Because Michigan is covered with hundreds of feet of glacial sediments, there are few outcrops where you can see the bedrock. However, you can come to MGRRE and examine these preserved resources.
APRIL 2023 MGRRE Welcomes Industry Members
(Left photo) Autumn Haagsma (left) reviews sandstone cores with Battelle geoscientist Beth Vanden Berg (right).
(Right photo) Bill Harrison (left) holds potash core as he and Michigan Potash & Salt Company CEO Ted Pagano (right) discuss the deposit with industry members.
We welcomed several industry members in April. Battelle geoscientist Beth Vanden Berg came to MGRRE examine and photograph sandstone cores. Beth is an old friend, having been a graduate student here. Autumn Haagsma, MGRRE Director, is also very interested in sandstone cores, so their common interest produced some fruitful discussions.
Once again, Bill Harrison, MGRRE Research Director, welcomed Ted Pagano, CEO of Michigan Potash & Salt Company, who brought several geologists to examine and discuss this large deposit of an essential fertilizer ingredient. Having the cores preserved here proved invaluable because they yielded the raw data to show that this is a world-class deposit of potash.
April 2023 WMU Classes Examine Cores at MGRRE
Several WMU Department of Geological and Environment Sciences classes visited MGRRE in April to examine cores and discuss how these materials were deposited and how they are used today.
Dr. Steve Kaczmarek leads graduate students through a lab exercise. From left to right, Jean Maurisset, Ashley Scott, Evan Hellner, Mohammed Al Musawi, Steve Kaczmarek, and Ariel Martin.
Dr. Heather Petcovic (far right), discusses cores with her incoming group of majors.
Dr. Petcovic’s students using hand lenses to examine core (left); and student taking notes about a core (right)

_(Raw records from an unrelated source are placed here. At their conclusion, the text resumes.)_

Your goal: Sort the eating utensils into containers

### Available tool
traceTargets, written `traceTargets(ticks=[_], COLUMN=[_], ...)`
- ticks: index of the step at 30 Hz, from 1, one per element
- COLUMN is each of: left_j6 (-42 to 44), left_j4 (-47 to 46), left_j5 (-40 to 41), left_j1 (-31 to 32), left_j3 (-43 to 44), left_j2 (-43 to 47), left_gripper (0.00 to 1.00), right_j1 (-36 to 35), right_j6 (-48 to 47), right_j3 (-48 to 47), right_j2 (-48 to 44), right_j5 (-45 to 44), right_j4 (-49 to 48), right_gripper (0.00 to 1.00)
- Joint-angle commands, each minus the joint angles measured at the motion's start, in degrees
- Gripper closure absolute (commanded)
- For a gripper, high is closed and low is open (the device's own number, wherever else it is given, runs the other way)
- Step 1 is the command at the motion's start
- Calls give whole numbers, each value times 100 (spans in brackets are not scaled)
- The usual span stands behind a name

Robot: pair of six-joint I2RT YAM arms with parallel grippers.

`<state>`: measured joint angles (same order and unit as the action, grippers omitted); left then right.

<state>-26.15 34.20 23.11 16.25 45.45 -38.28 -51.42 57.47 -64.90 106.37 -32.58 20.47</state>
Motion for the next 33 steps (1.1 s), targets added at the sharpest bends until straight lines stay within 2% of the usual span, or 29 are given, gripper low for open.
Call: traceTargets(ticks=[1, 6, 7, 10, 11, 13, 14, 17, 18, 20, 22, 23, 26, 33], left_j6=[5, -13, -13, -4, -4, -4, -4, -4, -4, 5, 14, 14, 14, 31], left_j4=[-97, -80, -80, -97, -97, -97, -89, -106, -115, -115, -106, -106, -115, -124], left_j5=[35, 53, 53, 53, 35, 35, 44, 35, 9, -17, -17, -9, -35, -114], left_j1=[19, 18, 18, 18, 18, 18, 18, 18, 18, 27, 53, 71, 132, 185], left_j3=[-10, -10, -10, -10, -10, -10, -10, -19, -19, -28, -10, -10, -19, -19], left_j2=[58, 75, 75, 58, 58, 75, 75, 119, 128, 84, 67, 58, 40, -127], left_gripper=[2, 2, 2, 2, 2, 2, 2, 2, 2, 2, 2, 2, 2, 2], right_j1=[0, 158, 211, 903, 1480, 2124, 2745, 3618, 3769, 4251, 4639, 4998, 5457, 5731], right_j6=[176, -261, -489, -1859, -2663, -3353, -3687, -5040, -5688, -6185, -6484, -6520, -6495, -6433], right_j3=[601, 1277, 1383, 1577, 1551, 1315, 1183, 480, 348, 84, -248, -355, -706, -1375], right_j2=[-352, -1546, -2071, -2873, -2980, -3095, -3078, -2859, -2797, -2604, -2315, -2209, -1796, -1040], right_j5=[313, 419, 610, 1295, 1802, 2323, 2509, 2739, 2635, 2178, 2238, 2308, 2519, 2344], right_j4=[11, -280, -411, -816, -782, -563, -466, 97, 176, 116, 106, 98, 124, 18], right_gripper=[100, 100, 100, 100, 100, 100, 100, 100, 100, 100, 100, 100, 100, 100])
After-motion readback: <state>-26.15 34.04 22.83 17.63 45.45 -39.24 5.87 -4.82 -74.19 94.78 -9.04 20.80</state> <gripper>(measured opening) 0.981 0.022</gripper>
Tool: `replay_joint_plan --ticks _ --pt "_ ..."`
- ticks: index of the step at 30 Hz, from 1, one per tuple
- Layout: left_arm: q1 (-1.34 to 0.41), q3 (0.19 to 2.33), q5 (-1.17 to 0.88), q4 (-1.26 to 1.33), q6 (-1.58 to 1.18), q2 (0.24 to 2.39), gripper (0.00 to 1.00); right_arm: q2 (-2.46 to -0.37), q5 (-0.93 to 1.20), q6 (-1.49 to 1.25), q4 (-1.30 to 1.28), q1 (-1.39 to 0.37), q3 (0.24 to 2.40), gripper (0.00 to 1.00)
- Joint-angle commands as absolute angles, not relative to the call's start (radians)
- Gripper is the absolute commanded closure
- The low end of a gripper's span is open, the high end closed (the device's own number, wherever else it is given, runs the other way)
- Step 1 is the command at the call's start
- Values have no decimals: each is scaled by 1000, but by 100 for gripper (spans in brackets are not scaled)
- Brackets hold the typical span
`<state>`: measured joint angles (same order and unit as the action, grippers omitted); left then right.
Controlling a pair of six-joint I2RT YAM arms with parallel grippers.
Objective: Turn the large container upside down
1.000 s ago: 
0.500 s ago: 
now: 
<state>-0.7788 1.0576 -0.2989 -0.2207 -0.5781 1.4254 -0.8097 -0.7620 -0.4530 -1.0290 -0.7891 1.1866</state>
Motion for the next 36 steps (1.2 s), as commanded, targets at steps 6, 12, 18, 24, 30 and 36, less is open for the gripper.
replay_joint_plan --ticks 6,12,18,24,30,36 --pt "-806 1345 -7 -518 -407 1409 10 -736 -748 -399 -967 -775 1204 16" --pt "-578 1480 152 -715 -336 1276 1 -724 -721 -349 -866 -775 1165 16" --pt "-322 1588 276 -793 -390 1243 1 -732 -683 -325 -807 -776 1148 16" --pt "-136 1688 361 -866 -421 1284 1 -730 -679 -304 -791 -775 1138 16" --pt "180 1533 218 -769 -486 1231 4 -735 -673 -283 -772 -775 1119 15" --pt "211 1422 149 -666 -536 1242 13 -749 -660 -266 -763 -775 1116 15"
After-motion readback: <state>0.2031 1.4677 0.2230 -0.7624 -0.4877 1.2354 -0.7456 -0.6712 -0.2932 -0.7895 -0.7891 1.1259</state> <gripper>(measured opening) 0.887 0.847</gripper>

Dr. Peter Voice with his class (left); a student examines core (right)
April 5, 2023 Pink Evaporite in Core
Bill Harrison (above left) and Autumn Haagsma (above right) examine a core with pink salt that fills fractures in a core from a brine disposal well. Dr. Rachelle Kernen, Research Fellow with the University of Adelaide (center above), who studies evaporites, was very interested in the core. This calcareous shale in the Silurian Salina C shale has unusual large open fractures that were subsequently filled with this pink salt. In an ongoing study, we will interpret the history and mechanism of how this salt infilling occurred.
MARCH 24 and 25 2023 CMU and MSU Classes Learn about Core at MGRRE
Rachel Agardy and her sedimentation class from CMU visited MGRRE on March 24 to examine and describe one carbonate and one siliciclastic core. The formations represented in the siliciclastic core also outcrop at Grand Ledge. However, because of the destructive nature of weathering, some softer formations like shales are poorly preserved at the surface at Grand Ledge. The students could see all the formations in good preservation here in the cored samples.
Bill Harrison and Rachel Agardy (center) discuss cores with CMU students
On March 25, Susan Breightol and her sedimentology class from MSU spent a Saturday here examining two siliciclastic cores that were drilled 1,000 feet apart near Grand Ledge. All the formations are well preserved in these cores. By examining samples from these two cores, the students will be able to create a 3D view of the formations from these two well points.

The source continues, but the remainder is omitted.